Japanese racing driver

Shigekazu Wakisaka (脇阪薫一, Wakisaka Shigekazu) is a Japanese racing driver. A long-term Toyota factory driver, he raced in Formula Nippon in the late 1990s before establishing himself in Super GT. He has twice won the Suzuka 1000 km.
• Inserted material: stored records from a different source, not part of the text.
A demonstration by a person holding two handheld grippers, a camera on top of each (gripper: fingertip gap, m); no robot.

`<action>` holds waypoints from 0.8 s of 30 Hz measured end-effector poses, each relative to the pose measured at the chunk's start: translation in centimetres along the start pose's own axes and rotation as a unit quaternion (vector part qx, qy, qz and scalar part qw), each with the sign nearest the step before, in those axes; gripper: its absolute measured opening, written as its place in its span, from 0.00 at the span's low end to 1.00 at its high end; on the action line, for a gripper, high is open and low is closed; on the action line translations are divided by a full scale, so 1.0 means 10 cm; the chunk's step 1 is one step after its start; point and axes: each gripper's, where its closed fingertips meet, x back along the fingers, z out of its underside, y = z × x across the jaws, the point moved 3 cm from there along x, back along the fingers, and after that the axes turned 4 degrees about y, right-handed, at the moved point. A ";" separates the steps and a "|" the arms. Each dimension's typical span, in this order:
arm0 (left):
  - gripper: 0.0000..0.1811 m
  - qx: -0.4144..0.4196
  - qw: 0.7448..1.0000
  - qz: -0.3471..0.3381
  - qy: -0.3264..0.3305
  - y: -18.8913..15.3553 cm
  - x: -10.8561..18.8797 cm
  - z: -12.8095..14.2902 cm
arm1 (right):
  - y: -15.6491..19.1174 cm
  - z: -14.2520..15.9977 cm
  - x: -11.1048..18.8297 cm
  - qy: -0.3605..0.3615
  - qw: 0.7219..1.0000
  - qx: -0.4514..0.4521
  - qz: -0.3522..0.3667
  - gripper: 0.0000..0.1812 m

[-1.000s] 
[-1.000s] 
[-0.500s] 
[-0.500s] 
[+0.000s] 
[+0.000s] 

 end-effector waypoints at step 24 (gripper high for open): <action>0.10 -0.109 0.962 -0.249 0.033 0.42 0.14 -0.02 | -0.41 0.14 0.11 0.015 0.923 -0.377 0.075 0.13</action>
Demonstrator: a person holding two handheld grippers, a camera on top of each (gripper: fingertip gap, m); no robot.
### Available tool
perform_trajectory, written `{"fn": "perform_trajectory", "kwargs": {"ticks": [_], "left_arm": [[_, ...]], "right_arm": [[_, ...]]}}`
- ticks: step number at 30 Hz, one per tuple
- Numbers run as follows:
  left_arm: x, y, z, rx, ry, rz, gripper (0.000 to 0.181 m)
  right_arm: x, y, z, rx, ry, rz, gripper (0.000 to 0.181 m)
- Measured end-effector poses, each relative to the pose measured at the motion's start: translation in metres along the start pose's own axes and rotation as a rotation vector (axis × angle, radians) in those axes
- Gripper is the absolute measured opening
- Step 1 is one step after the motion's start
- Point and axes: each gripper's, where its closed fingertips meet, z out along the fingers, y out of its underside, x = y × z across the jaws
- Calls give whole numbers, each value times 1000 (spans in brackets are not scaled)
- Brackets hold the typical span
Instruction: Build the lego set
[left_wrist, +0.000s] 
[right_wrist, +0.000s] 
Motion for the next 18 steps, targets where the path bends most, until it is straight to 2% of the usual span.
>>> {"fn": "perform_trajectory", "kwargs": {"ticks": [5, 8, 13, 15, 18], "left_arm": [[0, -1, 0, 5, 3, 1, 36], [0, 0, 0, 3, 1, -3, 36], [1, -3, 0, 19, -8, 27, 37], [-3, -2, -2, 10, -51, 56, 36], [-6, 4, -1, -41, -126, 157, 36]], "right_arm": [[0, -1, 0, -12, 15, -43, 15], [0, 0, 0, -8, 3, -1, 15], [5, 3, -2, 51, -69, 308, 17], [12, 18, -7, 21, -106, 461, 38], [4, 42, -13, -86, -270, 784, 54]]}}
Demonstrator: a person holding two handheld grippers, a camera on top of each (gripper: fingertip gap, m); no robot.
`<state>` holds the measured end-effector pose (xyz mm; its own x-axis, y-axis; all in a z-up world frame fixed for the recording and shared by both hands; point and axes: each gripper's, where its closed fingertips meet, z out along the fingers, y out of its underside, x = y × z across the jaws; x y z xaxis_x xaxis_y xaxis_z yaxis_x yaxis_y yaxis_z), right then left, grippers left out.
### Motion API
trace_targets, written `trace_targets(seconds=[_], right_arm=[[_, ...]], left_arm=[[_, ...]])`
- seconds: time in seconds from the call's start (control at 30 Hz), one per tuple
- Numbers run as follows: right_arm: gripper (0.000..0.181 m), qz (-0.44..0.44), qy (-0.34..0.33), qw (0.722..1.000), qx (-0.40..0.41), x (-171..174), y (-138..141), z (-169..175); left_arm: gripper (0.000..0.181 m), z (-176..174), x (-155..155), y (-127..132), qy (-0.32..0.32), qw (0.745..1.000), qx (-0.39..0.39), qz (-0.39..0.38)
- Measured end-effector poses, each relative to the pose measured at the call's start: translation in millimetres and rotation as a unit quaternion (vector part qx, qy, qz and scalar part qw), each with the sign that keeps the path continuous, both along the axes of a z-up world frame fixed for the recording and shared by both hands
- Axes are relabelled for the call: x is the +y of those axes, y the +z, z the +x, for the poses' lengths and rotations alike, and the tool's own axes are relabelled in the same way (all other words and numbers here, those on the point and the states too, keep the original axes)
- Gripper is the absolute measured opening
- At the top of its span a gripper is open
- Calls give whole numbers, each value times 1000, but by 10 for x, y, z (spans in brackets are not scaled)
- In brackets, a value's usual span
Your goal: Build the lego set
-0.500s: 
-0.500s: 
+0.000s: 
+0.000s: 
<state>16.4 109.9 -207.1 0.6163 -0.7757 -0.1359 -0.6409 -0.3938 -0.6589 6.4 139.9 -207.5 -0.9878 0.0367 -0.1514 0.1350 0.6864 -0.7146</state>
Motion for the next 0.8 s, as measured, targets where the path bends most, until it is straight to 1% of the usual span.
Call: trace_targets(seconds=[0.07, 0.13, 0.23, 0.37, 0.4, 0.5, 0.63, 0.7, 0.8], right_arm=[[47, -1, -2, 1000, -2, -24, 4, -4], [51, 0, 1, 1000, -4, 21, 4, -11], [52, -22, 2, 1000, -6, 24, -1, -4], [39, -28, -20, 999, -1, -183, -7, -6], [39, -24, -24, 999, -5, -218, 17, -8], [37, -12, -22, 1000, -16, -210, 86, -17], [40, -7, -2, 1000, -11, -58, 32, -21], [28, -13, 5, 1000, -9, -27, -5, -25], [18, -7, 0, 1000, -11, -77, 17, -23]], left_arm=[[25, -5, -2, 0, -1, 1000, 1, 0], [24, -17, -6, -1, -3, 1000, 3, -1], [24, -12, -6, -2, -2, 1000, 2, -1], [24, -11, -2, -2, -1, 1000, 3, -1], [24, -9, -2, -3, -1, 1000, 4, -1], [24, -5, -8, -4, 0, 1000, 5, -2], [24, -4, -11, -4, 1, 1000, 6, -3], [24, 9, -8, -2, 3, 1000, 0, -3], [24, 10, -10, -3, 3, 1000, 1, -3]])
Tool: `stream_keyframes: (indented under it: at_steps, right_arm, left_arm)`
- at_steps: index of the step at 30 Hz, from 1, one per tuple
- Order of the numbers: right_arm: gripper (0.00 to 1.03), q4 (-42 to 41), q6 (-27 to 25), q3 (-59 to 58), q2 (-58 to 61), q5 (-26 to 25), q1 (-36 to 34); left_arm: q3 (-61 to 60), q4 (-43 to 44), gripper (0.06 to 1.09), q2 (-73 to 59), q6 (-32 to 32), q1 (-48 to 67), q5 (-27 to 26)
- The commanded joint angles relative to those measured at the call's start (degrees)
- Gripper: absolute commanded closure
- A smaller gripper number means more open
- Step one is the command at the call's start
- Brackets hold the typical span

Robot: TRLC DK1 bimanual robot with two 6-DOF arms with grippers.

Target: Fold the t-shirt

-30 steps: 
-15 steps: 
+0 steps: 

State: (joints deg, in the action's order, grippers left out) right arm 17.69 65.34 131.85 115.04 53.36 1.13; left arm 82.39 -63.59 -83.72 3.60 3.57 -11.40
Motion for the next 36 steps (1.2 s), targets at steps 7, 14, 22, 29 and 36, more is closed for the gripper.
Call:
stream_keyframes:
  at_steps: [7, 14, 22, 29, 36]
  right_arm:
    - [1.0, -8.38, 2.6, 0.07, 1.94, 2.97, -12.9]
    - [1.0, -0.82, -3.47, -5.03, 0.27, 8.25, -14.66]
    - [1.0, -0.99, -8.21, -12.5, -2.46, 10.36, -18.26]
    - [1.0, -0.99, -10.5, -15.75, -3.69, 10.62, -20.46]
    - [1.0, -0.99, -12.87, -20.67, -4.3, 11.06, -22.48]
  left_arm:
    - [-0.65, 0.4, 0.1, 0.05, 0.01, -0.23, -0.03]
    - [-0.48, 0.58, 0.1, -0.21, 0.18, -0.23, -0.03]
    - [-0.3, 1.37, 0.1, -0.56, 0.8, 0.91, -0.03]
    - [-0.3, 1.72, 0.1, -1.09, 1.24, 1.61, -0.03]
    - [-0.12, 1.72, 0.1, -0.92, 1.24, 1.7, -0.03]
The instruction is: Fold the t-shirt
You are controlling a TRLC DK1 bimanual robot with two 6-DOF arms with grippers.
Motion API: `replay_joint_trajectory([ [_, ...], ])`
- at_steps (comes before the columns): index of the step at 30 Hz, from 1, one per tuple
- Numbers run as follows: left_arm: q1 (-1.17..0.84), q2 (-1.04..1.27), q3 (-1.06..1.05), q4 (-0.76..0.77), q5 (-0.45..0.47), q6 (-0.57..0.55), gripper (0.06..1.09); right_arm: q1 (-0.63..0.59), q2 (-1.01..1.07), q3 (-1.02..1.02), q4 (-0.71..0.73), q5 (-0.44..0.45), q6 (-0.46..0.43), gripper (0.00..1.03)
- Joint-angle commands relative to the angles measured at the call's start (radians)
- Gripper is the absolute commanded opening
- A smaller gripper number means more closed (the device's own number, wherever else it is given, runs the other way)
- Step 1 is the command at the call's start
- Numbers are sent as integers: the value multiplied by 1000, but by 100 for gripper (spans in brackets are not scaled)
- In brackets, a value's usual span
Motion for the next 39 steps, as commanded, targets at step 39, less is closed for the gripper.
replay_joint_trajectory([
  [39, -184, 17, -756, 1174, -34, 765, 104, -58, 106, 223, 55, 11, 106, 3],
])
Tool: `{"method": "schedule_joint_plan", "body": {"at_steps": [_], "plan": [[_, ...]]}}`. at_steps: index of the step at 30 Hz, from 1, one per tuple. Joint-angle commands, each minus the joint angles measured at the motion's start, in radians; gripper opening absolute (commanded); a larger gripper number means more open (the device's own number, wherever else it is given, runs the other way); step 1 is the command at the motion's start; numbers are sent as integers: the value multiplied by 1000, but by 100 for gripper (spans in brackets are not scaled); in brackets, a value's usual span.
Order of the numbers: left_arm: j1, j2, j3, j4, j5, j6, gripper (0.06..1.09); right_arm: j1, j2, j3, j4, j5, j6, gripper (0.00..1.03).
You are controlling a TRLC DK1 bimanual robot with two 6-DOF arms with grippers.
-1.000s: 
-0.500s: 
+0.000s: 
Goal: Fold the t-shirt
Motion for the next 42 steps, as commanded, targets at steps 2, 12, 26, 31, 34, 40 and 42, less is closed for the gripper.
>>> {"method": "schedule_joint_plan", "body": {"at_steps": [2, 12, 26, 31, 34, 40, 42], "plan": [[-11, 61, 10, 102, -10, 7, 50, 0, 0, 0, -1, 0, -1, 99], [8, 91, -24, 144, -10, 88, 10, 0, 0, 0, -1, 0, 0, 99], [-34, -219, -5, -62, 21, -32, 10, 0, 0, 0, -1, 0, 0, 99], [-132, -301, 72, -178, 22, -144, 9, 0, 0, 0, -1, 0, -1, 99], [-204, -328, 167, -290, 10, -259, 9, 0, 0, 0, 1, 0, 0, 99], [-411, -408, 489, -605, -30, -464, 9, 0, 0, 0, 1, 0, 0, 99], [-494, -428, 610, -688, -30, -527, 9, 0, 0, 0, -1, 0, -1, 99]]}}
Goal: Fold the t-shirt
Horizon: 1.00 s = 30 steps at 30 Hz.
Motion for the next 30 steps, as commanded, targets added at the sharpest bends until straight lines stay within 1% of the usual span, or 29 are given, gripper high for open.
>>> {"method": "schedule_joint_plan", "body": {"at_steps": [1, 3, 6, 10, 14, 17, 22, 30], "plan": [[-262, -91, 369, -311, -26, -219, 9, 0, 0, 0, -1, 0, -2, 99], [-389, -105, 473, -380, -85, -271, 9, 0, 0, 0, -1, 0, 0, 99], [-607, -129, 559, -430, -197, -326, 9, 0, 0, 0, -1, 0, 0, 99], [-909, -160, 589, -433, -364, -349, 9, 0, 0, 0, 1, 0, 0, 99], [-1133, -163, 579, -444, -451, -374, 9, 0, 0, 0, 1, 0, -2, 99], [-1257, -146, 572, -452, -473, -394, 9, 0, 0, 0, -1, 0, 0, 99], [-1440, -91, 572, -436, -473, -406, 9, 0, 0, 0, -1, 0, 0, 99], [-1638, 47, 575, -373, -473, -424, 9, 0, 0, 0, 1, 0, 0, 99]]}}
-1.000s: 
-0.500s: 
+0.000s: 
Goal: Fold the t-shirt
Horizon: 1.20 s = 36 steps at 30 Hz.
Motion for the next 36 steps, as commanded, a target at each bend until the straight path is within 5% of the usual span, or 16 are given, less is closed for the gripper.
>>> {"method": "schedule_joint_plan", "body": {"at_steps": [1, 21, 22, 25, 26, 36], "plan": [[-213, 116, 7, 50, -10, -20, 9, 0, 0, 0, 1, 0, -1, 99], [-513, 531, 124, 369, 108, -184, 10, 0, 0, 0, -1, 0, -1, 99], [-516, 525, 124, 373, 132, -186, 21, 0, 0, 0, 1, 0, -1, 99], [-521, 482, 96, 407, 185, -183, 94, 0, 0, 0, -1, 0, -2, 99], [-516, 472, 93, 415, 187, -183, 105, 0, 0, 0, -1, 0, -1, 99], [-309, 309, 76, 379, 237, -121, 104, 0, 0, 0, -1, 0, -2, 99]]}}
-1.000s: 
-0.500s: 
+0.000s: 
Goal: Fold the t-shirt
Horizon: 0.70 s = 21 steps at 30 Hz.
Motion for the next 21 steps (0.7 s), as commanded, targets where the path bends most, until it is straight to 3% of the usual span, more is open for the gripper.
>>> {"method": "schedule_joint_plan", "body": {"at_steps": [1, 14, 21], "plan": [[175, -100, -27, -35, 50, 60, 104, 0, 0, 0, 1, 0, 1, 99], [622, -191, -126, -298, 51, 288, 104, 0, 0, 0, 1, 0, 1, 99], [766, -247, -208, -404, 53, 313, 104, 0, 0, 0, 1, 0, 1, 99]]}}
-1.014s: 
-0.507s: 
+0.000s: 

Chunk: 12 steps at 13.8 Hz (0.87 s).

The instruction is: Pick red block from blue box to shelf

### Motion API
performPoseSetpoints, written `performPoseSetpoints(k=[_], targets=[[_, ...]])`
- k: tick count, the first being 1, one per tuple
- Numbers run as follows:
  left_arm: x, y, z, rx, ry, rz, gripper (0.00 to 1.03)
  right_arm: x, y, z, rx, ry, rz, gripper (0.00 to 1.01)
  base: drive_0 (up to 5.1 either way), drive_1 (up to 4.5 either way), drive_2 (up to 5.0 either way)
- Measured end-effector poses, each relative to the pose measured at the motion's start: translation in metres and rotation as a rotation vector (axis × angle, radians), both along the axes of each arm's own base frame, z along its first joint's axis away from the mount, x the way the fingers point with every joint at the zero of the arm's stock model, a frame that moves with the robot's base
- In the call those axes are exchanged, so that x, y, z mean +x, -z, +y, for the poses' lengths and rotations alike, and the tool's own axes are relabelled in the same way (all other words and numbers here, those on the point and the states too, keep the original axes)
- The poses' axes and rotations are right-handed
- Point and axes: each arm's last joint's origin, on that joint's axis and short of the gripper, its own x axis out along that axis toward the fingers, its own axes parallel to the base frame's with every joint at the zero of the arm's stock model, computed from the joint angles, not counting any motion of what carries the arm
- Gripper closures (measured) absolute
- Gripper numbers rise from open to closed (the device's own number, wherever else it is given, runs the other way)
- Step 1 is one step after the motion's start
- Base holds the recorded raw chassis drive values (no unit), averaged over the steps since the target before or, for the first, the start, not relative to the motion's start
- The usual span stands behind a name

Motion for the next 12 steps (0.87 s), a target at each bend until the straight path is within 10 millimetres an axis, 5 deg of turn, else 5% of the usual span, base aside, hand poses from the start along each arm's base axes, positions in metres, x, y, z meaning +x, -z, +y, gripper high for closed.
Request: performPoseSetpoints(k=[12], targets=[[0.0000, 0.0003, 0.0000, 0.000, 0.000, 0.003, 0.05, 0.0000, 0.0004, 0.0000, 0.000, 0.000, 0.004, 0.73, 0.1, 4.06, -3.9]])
He also competed in LMP1.

In 2026, Wakisaka was appointed race advisor of OTG Motor Sports, the parent company of LM corsa.

Wakisaka's older brother, Juichi, is a three-time Super GT champion.

== Racing record ==

=== Complete Formula Nippon results ===
(key) (Races in bold indicate pole position) (Races in italics indicate fastest lap)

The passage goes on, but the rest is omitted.